- _What is expected_
Exactly as written, copy the lines of the data below from the first through the one containing "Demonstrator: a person".

- _Given data_

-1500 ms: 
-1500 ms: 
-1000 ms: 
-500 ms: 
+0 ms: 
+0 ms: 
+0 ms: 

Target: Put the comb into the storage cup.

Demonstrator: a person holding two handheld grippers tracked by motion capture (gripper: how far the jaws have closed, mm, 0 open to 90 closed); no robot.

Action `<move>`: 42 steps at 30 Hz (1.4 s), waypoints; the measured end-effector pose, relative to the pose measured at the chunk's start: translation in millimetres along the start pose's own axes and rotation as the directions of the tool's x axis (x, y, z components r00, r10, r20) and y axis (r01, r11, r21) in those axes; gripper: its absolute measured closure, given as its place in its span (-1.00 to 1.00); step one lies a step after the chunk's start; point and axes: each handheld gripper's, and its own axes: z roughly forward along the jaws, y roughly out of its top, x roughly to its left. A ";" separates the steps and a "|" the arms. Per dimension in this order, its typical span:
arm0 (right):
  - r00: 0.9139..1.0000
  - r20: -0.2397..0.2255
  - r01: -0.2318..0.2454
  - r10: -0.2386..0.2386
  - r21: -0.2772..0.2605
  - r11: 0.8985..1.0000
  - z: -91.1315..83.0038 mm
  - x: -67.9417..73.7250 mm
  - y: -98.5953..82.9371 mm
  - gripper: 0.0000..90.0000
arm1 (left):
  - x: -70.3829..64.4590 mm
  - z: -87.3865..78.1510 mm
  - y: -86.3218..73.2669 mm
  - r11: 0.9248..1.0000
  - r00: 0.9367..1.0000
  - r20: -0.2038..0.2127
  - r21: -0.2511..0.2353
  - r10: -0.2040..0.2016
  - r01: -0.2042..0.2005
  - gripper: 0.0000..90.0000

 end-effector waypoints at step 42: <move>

- _Exercise solution_
-1500 ms: 
-1500 ms: 
-1000 ms: 
-500 ms: 
+0 ms: 
+0 ms: 
+0 ms: 

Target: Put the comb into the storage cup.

Demonstrator: a person holding two handheld grippers tracked by motion capture (gripper: how far the jaws have closed, mm, 0 open to 90 closed); no robot.

Here the exercise is finished.